• _PROVIDED RECORDS_:

________

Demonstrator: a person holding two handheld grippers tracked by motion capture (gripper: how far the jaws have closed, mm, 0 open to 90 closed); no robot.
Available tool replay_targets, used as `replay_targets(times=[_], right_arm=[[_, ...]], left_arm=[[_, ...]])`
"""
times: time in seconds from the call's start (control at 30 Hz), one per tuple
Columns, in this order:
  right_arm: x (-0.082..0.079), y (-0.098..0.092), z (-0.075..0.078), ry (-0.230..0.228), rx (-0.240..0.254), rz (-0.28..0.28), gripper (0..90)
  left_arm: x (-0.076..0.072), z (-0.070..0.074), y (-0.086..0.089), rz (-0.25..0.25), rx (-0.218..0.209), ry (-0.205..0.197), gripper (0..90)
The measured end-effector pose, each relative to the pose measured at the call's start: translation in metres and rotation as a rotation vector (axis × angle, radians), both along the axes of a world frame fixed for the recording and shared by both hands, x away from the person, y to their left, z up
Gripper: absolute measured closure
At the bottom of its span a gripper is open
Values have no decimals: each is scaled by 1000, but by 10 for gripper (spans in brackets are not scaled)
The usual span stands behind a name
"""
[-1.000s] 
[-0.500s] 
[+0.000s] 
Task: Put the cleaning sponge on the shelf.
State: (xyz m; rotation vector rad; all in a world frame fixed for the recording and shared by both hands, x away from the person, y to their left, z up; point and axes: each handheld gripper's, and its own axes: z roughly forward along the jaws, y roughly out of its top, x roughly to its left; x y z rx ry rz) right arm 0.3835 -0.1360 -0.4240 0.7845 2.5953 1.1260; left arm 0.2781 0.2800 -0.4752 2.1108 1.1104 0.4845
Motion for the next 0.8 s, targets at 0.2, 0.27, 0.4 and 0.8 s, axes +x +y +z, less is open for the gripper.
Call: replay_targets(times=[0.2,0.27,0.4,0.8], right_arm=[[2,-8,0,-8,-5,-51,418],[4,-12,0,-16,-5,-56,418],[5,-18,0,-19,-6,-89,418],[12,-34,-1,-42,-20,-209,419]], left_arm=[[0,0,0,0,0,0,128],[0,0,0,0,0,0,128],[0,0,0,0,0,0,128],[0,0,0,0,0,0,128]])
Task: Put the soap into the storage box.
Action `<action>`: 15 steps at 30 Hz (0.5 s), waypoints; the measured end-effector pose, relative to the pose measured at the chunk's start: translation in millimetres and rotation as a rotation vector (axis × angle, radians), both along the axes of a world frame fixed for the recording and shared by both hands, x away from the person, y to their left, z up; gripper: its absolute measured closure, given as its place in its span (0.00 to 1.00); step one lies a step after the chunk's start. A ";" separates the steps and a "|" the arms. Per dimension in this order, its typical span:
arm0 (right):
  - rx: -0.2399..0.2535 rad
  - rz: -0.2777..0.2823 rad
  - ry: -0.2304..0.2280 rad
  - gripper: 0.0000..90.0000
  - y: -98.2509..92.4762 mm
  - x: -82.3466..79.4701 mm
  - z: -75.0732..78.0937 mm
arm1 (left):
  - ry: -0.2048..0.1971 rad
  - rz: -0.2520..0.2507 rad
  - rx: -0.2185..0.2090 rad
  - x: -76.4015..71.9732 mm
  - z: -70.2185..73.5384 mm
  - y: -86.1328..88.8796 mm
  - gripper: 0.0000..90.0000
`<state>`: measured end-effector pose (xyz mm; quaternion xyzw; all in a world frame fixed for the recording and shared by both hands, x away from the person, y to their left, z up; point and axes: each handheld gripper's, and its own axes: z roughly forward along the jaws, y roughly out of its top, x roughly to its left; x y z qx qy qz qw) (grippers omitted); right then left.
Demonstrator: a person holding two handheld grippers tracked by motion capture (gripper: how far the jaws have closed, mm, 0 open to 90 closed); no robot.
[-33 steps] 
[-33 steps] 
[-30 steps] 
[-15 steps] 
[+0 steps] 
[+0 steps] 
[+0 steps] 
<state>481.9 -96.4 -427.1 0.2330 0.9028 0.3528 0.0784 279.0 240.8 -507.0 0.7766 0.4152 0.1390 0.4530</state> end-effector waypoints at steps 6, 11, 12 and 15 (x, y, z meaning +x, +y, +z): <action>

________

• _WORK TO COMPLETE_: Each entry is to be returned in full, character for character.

• _COMPLETED EXERCISE_:
Demonstrator: a person holding two handheld grippers tracked by motion capture (gripper: how far the jaws have closed, mm, 0 open to 90 closed); no robot.
Available tool replay_targets, used as `replay_targets(times=[_], right_arm=[[_, ...]], left_arm=[[_, ...]])`
"""
times: time in seconds from the call's start (control at 30 Hz), one per tuple
Columns, in this order:
  right_arm: x (-0.082..0.079), y (-0.098..0.092), z (-0.075..0.078), ry (-0.230..0.228), rx (-0.240..0.254), rz (-0.28..0.28), gripper (0..90)
  left_arm: x (-0.076..0.072), z (-0.070..0.074), y (-0.086..0.089), rz (-0.25..0.25), rx (-0.218..0.209), ry (-0.205..0.197), gripper (0..90)
The measured end-effector pose, each relative to the pose measured at the call's start: translation in metres and rotation as a rotation vector (axis × angle, radians), both along the axes of a world frame fixed for the recording and shared by both hands, x away from the person, y to their left, z up
Gripper: absolute measured closure
At the bottom of its span a gripper is open
Values have no decimals: each is scaled by 1000, but by 10 for gripper (spans in brackets are not scaled)
The usual span stands behind a name
"""
[-1.000s] 
[-0.500s] 
[+0.000s] 
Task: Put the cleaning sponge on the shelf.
State: (xyz m; rotation vector rad; all in a world frame fixed for the recording and shared by both hands, x away from the person, y to their left, z up; point and axes: each handheld gripper's, and its own axes: z roughly forward along the jaws, y roughly out of its top, x roughly to its left; x y z rx ry rz) right arm 0.3835 -0.1360 -0.4240 0.7845 2.5953 1.1260; left arm 0.2781 0.2800 -0.4752 2.1108 1.1104 0.4845
Motion for the next 0.8 s, targets at 0.2, 0.27, 0.4 and 0.8 s, axes +x +y +z, less is open for the gripper.
Call: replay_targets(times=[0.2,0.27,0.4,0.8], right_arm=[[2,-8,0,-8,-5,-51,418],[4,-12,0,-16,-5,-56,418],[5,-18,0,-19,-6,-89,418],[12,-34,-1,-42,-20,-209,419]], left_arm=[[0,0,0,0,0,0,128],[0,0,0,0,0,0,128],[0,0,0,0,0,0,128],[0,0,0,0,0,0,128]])
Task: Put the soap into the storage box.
Action `<action>`: 15 steps at 30 Hz (0.5 s), waypoints; the measured end-effector pose, relative to the pose measured at the chunk's start: translation in millimetres and rotation as a rotation vector (axis × angle, radians), both along the axes of a world frame fixed for the recording and shared by both hands, x away from the person, y to their left, z up; gripper: its absolute measured closure, given as its place in its span (0.00 to 1.00); step one lies a step after the chunk's start. A ";" separates the steps and a "|" the arms. Per dimension in this order, its typical span:
arm0 (right):
  - rx: -0.2399..0.2535 rad
  - rz: -0.2777..0.2823 rad
  - ry: -0.2304..0.2280 rad
  - gripper: 0.0000..90.0000
  - y: -98.2509..92.4762 mm
  - x: -82.3466..79.4701 mm
  - z: -75.0732..78.0937 mm
arm1 (left):
  - ry: -0.2048..0.1971 rad
  - rz: -0.2520..0.2507 rad
  - rx: -0.2185..0.2090 rad
  - x: -76.4015..71.9732 mm
  - z: -70.2185..73.5384 mm
  - y: -86.1328..88.8796 mm
  - gripper: 0.0000..90.0000
`<state>`: measured end-effector pose (xyz mm; quaternion xyzw; all in a world frame fixed for the recording and shared by both hands, x away from the person, y to their left, z up; point and axes: each handheld gripper's, and its own axes: z roughly forward along the jaws, y roughly out of its top, x roughly to its left; x y z qx qy qz qw) (grippers omitted); right then left.
Demonstrator: a person holding two handheld grippers tracked by motion capture (gripper: how far the jaws have closed, mm, 0 open to 90 closed); no robot.
[-33 steps] 
[-33 steps] 
[-30 steps] 
[-15 steps] 
[+0 steps] 
[+0 steps] 
[+0 steps] 
<state>481.9 -96.4 -427.1 0.2330 0.9028 0.3528 0.0784 279.0 240.8 -507.0 0.7766 0.4152 0.1390 0.4530</state> end-effector waypoints at steps 6, 11, 12 and 15 (x, y, z meaning +x, +y, +z): <action>

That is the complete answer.